И все-таки, может, найдется одна мужественная душа, которая осмелится смотреть и слушать без содрогания. Такой человек мне нужен, без него очень одиноко. Кроме того, мне нужно рассказать свою историю, облегчить душу; может быть, только ради этого я и пишу; может, просто фантазирую, говоря, что хочу предостеречь людей, дабы такое больше не повторялось. Может, просто обманываю себя, когда хочу прокричать во всеуслышание, что я перенес; что хочу только привлечь внимание и смешанное со страхом восхищение, предстать героем, прошедшим через испытания, с какими не каждому дано столкнуться.
Да, они выпали на долю не всех, но многих, и у меня хватает ума не считать себя исключением. Поэтому, описывая в нижеследующей зарисовке Ленгрис, не могу определенно сказать, с какой целью это делаю. Каждый волен приписать мне тот мотив, какой предпочтет.
Кроме того, я знаю, что те, кому нравится воображать, будто они не могут мне поверить, должны нести основное бремя вины, которая падет на нас всех, если со всеми Ленгрисами, где бы они ни обнаружились, не будет покончено.
Упоминать места, страны, фамилии нет нужды — это лишь собьет с толку, приведет к спорам и взаимным обвинениям между противоположными сторонами, между государствами, идеями, блоками, каждый из которых настолько поглощен обидами на других, что не меняет ничего в собственном поведении.
Вот вам Ленгрис.
Молодого фельдфебеля, осужденного на тридцать лет за подрывную работу против рейха, однажды застукали, когда он хотел дать соседке-заключенной кусок мыла. Охранник позвал командира отделения, оберштурмфюрера Штайна, человека с кошмарной фантазией.
— Что это, черт возьми, я слышу о двух голубках? Вы стали женихом и невестой? Так-так, это надо отпраздновать.
Всему этажу приказали спуститься во двор. Молодой паре приказали раздеться догола. Был сочельник, вокруг нас кружились снежинки.
— А теперь мы хотим увидеть небольшое совокупление! — сказал Штайн.
Маринованная селедка, которую выдавали в редких случаях, не годилась в пищу, но мы ели ее — головы, хребты, чешую и все прочее. В камерах нам связывали руки за спиной. Мы ложились на живот и ели, как свиньи. На еду нам отводилось три минуты, и зачастую селедка была обжигающе горячей.
А когда намечалась казнь заключенных…
Такие дни начинались с пронзительных свистков, колокол звонил разное количество раз, оповещая, каким этажам спускаться. При первом свистке полагалось встать по стойке «смирно» лицом к двери камеры. При втором начинался марш на месте: топ, топ, топ. Затем эсэсовец включал механизм, распахивающий все двери, но ты продолжал маршировать, пока не раздавался очередной пронзительный свисток.

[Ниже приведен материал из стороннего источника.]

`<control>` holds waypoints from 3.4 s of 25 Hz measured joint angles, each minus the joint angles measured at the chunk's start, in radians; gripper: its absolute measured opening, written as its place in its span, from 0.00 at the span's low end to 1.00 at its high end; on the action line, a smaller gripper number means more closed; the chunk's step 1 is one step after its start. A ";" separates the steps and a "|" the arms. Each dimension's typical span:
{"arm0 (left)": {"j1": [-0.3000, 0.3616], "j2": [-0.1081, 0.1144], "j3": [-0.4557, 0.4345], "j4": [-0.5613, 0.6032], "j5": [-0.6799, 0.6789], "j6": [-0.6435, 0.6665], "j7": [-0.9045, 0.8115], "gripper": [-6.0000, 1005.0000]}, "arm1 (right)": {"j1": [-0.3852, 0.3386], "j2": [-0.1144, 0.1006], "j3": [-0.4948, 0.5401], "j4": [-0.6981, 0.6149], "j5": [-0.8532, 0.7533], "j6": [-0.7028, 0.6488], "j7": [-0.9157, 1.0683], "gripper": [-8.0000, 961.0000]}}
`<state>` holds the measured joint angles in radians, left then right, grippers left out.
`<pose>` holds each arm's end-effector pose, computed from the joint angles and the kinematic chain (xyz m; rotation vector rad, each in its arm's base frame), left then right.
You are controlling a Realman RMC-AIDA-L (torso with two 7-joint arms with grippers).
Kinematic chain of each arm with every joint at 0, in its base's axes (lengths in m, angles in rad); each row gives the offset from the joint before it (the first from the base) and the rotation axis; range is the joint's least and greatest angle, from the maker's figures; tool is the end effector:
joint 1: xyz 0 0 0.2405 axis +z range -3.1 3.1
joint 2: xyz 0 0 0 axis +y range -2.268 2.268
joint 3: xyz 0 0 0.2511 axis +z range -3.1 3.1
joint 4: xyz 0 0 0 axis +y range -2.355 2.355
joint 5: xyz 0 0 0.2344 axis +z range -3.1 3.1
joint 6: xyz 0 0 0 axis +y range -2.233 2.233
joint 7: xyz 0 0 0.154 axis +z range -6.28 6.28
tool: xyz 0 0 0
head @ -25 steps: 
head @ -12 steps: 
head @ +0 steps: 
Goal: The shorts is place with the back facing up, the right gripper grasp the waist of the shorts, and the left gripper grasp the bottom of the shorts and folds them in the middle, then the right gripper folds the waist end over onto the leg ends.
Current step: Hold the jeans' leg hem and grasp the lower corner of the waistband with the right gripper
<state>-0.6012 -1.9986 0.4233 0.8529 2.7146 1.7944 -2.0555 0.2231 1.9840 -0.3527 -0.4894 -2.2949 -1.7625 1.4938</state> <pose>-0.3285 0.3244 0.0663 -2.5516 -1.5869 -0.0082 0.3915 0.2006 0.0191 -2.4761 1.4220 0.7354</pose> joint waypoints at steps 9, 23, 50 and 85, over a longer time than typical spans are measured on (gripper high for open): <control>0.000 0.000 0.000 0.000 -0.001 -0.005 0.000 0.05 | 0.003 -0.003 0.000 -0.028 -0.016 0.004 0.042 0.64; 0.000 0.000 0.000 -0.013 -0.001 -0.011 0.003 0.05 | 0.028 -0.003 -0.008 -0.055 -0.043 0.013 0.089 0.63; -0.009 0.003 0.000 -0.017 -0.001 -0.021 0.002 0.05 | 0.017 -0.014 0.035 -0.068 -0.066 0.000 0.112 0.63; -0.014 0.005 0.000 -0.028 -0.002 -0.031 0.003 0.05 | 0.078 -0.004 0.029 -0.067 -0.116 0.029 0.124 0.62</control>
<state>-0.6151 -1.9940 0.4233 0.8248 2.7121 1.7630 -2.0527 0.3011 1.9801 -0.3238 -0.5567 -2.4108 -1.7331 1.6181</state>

В один из таких дней вешали восемнадцать человек. Внизу, во дворе, мы образовали полукруг возле помоста, сооружения около трех метров высотой с восемнадцатью виселицами наверху. С виселиц свисало восемнадцать веревок с петлями. Зрелище свисающей веревки с петлей стало частью моей жизни. Перед помостом стояло восемнадцать гробов из неструганых досок. Приговоренные мужчины были одеты в полосатые брюки, женщины в полосатые юбки — и только. Адъютант зачитал смертные приговоры, затем восемнадцати было приказано взойти по узкой лесенке на помост и построиться; каждый стоял у своей веревки. Роль палачей исполняли двое эсэсовцев, рукава их были закатаны выше локтя.

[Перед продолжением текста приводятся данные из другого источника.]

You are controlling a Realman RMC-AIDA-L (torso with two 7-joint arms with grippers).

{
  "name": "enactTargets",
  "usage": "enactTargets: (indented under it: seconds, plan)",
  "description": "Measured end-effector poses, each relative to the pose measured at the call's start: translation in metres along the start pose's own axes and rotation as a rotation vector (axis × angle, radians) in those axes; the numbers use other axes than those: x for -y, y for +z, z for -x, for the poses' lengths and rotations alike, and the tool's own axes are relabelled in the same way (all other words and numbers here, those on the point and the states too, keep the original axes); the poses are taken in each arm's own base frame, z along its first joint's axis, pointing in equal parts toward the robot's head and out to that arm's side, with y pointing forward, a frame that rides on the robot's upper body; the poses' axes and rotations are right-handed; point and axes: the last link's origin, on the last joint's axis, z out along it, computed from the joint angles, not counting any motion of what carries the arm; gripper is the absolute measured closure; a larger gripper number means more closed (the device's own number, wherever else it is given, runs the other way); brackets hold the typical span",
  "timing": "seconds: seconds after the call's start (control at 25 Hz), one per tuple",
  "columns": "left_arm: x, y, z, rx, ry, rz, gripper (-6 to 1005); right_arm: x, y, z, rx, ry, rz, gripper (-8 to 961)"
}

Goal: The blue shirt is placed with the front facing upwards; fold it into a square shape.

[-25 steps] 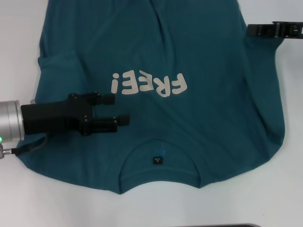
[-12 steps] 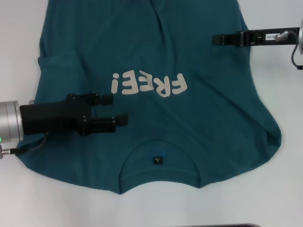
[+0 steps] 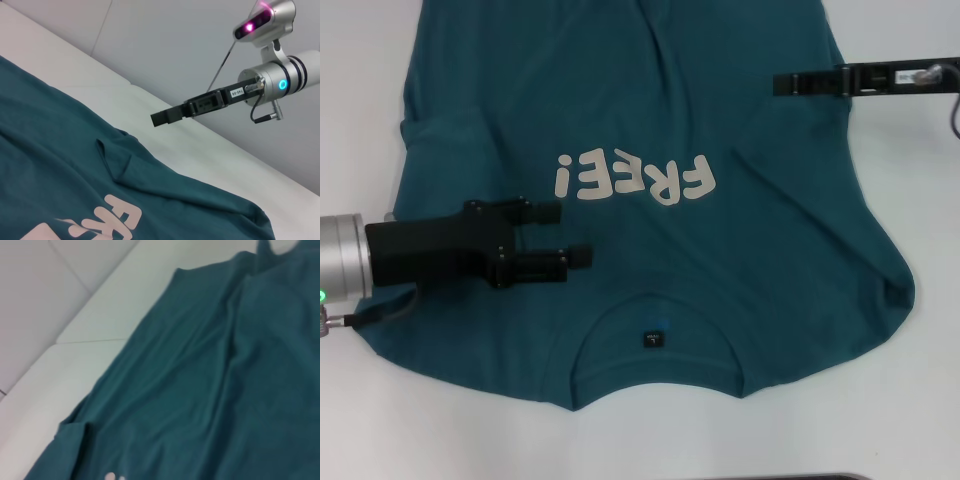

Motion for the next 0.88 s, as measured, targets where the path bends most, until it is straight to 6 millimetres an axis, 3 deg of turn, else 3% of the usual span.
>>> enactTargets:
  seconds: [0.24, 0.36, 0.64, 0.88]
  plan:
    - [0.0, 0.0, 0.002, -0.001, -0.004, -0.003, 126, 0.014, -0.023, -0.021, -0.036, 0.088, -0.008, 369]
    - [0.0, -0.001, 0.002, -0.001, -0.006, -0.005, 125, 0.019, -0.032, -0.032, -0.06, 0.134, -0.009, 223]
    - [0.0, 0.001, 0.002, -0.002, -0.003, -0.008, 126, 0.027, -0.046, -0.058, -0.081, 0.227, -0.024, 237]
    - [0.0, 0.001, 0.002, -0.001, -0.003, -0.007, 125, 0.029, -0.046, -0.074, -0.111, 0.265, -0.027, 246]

Они вешали одного за другим. Когда все восемнадцать висели и по ногам их текли экскременты и моча, появился врач-эсэсовец, равнодушно оглядел их и жестом показал палачам, что все в порядке. Тела были сняты с виселиц и брошены в гробы.

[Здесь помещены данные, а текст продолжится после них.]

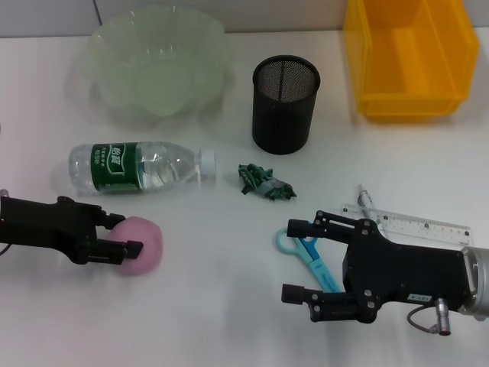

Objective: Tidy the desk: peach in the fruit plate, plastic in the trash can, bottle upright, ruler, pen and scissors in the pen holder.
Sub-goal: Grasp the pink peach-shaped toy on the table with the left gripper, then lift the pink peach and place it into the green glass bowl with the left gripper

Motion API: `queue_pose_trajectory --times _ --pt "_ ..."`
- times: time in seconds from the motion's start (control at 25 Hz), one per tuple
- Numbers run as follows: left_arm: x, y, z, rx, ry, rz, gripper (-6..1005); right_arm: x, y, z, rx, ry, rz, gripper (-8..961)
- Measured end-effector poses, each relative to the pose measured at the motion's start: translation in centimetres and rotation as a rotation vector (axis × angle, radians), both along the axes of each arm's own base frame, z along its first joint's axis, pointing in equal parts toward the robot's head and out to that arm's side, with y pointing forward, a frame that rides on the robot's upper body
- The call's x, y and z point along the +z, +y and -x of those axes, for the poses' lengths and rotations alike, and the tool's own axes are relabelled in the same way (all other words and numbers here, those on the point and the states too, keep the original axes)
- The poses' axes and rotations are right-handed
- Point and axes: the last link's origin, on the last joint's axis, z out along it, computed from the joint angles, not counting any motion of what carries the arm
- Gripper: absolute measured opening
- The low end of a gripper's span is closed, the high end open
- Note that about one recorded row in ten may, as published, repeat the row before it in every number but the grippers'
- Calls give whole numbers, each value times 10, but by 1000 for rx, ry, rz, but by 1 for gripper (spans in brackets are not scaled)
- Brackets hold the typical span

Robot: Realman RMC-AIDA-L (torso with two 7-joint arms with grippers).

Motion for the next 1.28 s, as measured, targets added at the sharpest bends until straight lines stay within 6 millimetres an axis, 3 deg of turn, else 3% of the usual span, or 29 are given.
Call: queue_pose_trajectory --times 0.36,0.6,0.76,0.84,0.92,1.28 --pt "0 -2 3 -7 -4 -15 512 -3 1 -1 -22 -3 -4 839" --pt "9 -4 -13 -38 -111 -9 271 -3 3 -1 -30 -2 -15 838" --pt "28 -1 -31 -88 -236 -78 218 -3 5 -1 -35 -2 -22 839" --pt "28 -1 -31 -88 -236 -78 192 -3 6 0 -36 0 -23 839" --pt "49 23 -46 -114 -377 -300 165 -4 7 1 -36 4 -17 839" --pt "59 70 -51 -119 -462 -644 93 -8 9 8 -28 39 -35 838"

Видимо, тут стоило бы сказать несколько слов о жизни и смерти, но я не представляю, что говорить. О повешении знаю только, что оно совершенно неромантично.
Но если кому-то хочется узнать побольше о смерти, там был штурмбаннфюрер Шендрих. Молодой, красивый, элегантный, всегда дружелюбный, вежливый, мягкий, но его боялись даже подчиненные ему эсэсовцы.
— Ну-ка, посмотрим, — сказал он однажды в субботу на перекличке, — как вы усвоили то, что я вам говорил. Попробую дать кое-кому легкое приказание, остальные будут смотреть, правильно ли оно выполнено.
Шендрих вызвал из строя пятерых. Им было приказано стать лицом к окружавшей тюрьму стене. Заключенным строго запрещалось подходить к ней ближе, чем на пять метров.